E' morto l'ultimo omosessuale finito nei campi di concentramento nazisti

http://www.haaretz.com/jewish-world/last-homosexual-holocaust-survivor-dies-at-98-1.376975

Val la pena riportare qui il panegirico che ha scritto Delia Vaccarello:


Rudolf, l'ultimo triangolo rosa

“Che colore ridicolo, il rosa!”, a dirlo è l’uomo che si è spento il 3 agosto a 98 anni ed è stato considerato l’”ultimo dei triangoli rosa”: Rudolf Brazda. “Mi portarono in una grande stanza con una piscina, dovevamo fare il bagno nudi, era la disinfezione, le SS mi spinsero la testa sott’acqua facendomi domande a cui non potevo rispondere. Dopo dovetti indossare i vestiti da prigioniero che avevano sul lato sinistro il triangolo rosa. Che colore ridicolo, il rosa! I criminali comuni portavano il triangolo verde, gli asociali quello nero, noi quello rosa e ovviamente venivamo derisi, non dai prigionieri, ma dalle SS”. Brazda è stato molto attivo come testimone e ha affidato a un video su youtube alcune delle sue memorie dal campo di Buchenwald dove è stato rinchiuso dal 1942 al 1945. Prima di allora, nato in Germania nel 1913, aveva avuto un periodo di tranquillità come omosessuale, grazie al clima che si respirava gli ultimi giorni della repubblica di Weimar. Insieme al suo primo compagno, Werner, era riuscito fino al 1935 a vivere una vita felice, frequentando amici e amiche omosessuali incontrati in locali gay come il New York cafè. Ma dal ‘35 tutto precipitò. Il Paragrafo 175 del codice penale tedesco, che puniva i rapporti tra omosessuali, venne ampliato, e ai gay fu data la caccia. Le vite degli amici di Rudolf furono passate al setaccio, i sospetti caddero anche su di lui, fu rinchiuso in prigione a più riprese, e separato da Werner che morì nel 1940 in guerra. Dopo il carcere, iniziò la deportazione l’8 agosto del 1942 con il numero 7952. Brazda fu costretto prima ai lavori forzati nelle cave di pietra e dopo a svolgere attività di manutenzione del campo, assistendo alla crudeltà dei nazisti sui compagni “meno fortunati”, finiti con iniezioni letali. Passati tre anni, ricevette l’aiuto di un Kapo adetto alle stalle.

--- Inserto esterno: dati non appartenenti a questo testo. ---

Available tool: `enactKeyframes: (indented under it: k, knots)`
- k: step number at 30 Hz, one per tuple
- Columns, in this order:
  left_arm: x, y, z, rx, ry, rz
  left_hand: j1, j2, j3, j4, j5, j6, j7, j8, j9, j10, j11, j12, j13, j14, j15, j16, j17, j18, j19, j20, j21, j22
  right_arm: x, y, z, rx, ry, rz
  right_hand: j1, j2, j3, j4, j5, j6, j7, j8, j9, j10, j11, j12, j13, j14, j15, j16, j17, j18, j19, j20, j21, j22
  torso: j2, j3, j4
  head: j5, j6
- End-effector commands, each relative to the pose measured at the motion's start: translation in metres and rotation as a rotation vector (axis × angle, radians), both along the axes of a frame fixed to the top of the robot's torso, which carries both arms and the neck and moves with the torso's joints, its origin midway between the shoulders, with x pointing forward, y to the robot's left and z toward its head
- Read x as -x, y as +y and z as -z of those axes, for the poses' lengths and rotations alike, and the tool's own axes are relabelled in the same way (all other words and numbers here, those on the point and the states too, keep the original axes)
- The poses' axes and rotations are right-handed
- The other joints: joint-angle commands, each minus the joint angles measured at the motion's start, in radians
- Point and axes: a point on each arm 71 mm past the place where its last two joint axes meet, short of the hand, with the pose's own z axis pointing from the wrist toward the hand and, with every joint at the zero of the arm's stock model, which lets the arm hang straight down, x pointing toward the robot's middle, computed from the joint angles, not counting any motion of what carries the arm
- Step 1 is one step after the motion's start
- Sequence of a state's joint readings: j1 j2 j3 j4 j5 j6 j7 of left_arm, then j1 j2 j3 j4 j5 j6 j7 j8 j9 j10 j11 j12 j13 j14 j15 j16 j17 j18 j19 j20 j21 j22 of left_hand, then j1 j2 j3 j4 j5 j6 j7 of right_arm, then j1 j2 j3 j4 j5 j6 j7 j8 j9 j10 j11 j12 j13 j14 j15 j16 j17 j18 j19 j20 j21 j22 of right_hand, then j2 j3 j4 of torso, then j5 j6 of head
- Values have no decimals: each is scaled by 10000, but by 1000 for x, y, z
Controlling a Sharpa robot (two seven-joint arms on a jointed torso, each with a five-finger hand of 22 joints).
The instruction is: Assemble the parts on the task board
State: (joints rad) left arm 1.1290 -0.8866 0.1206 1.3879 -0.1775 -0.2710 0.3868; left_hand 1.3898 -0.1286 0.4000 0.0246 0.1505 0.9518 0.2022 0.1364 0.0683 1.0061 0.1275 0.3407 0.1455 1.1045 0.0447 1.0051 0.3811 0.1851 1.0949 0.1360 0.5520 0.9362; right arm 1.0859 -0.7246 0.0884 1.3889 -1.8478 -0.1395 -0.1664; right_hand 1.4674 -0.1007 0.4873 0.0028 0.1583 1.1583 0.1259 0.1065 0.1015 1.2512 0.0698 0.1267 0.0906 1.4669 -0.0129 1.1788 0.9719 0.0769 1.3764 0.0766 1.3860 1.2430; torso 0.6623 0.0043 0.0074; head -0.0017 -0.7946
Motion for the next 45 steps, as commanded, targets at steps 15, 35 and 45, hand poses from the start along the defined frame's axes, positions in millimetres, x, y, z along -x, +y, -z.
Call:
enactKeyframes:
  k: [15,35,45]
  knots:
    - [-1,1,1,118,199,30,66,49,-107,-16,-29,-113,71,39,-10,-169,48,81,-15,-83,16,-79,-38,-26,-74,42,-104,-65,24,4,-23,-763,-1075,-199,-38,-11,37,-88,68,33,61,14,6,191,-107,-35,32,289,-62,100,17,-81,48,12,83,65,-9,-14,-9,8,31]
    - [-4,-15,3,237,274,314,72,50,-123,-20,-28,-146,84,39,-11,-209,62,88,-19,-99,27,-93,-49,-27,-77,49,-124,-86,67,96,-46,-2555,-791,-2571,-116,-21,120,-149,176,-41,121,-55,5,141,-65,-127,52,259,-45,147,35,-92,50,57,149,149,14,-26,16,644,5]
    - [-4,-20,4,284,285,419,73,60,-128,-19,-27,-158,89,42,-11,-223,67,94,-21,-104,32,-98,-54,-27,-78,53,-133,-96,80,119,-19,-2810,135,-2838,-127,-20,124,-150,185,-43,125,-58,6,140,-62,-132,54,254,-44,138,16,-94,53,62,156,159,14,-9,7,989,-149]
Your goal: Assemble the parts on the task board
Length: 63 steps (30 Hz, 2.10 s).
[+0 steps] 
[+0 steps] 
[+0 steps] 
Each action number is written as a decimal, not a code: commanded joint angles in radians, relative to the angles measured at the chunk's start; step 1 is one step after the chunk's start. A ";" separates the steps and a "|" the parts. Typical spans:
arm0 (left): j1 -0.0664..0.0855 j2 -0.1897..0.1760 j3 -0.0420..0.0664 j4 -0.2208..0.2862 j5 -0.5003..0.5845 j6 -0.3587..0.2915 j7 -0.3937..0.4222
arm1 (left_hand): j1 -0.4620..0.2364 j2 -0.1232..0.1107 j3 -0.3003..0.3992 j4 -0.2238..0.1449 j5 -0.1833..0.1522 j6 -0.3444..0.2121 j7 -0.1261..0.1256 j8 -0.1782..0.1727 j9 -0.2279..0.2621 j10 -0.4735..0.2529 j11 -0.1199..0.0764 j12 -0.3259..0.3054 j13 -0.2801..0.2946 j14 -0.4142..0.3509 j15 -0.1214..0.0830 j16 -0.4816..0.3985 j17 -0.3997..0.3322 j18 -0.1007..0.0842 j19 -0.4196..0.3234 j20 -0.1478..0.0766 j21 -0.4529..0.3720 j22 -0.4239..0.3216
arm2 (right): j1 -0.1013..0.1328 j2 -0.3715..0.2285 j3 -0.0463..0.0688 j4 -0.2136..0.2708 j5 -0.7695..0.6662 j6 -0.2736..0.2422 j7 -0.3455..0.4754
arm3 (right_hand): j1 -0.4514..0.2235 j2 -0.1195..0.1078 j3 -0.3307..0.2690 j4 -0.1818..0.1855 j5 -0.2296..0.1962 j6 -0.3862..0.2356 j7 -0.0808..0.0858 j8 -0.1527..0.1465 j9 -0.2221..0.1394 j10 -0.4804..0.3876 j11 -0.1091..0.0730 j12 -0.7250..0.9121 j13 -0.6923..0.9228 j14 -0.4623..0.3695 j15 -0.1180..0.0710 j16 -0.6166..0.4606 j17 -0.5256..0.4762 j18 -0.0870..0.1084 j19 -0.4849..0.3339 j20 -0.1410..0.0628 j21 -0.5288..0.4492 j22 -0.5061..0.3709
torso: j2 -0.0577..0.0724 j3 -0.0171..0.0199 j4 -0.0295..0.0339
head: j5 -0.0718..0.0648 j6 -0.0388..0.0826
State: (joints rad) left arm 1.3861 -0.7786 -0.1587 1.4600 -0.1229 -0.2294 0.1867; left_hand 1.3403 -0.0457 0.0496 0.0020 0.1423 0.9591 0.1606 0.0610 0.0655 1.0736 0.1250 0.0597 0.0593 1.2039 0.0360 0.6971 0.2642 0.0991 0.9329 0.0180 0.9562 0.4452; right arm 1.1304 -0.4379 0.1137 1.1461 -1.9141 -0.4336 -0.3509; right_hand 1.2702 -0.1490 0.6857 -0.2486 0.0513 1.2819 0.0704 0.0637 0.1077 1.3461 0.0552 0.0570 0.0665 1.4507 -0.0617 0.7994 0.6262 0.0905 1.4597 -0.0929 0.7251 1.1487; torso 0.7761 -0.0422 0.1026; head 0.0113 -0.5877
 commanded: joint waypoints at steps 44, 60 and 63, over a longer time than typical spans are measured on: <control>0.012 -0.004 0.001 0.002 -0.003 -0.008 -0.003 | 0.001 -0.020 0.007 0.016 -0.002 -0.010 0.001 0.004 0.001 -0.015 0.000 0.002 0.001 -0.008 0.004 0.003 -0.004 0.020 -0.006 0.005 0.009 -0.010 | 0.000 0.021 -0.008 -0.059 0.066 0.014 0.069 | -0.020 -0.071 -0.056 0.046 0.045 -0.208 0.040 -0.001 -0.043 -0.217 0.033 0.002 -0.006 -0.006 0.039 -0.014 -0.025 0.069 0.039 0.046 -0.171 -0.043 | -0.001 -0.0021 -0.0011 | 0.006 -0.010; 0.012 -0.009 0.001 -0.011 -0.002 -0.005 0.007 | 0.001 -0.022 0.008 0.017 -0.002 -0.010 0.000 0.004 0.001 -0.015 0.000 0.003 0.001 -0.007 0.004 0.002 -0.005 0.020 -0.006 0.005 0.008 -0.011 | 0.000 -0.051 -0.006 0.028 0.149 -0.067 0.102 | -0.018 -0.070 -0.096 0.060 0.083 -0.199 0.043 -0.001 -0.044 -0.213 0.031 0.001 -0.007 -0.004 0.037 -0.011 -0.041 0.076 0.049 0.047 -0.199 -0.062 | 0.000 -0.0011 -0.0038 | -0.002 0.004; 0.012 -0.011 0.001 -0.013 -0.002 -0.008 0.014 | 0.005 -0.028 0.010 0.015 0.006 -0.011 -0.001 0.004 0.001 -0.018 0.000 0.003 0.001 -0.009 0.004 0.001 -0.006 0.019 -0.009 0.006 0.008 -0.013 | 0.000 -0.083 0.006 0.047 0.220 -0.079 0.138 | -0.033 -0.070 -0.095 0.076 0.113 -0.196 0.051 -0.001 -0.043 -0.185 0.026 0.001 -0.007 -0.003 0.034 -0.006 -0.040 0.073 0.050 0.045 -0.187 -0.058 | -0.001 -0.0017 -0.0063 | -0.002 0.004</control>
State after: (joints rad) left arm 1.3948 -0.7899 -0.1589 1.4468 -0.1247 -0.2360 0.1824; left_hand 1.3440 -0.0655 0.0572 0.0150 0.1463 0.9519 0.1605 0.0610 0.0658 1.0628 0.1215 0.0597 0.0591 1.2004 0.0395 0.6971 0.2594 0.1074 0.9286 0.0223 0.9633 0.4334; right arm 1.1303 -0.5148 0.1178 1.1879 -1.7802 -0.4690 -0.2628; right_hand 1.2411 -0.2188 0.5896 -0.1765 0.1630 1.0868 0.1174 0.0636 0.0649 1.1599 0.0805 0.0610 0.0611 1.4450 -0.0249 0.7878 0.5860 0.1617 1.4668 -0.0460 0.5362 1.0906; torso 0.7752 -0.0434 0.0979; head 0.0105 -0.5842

Lo nascose con i maiali in un capanno per gli attrezzi. “Rimasi lì 14 giorni – racconta Brazda nel video – finchè arrivarono gli Americani e fui libero”.

E adesso che il senso della vita cambia, nulla va lasciato al caso. “Dissi a me stesso: devi organizzarti, fare la vita che scegli senza che nessuno ti imponga nulla”. Inizia una nuova era. “Volevo trovare un nuovo fidanzato, e fu allora che incontrai Edouard, slavo ma con i familiari di origine tedesca. Non aveva una casa e venne a vivere da me, era così giovane, 18 anni in meno di me. Ma stavamo bene insieme e iniziammo la nostra vita, trovando entrambi un lavoro. Stavamo insieme esattamente come chiunque altro”. Vivono in Alsazia – Brazda ottiene nel ’60 la nazionalità francese -, e la loro unione dura fino al 2003, anno in cui scompare Edouard per un incidente sul lavoro. Nonostante l’età, Brazda è stato fino all’ultimo un acuto osservatore e un attivista. In occasione del monumento eretto a Berlino nel 2008 per ricordare le vittime gay del nazismo – vittime che nel ’45 non furono riconosciute, ma solo molti anni dopo – decise di raccontare per esteso la sua storia. Lo scorso anno è stata pubblicata la sua biografia “La fortuna mi assisteva sempre. Rudolf Brazda: la sopravvivenza di un omosessuale nel Terzo Reich”. In aprile, è stato insignito in Francia della legion d'onore, anche per il suo coraggio.   Per noi è l’ultimo testimone noto dei diecimila omosessuali rinchiusi nei lager. Molti hanno taciuto, per vergogna o troppo dolore. Le ceneri di Rudolf saranno poste accanto a quelle di Edouard. Riposeranno circondati dal ricordo e dalla gratitudine.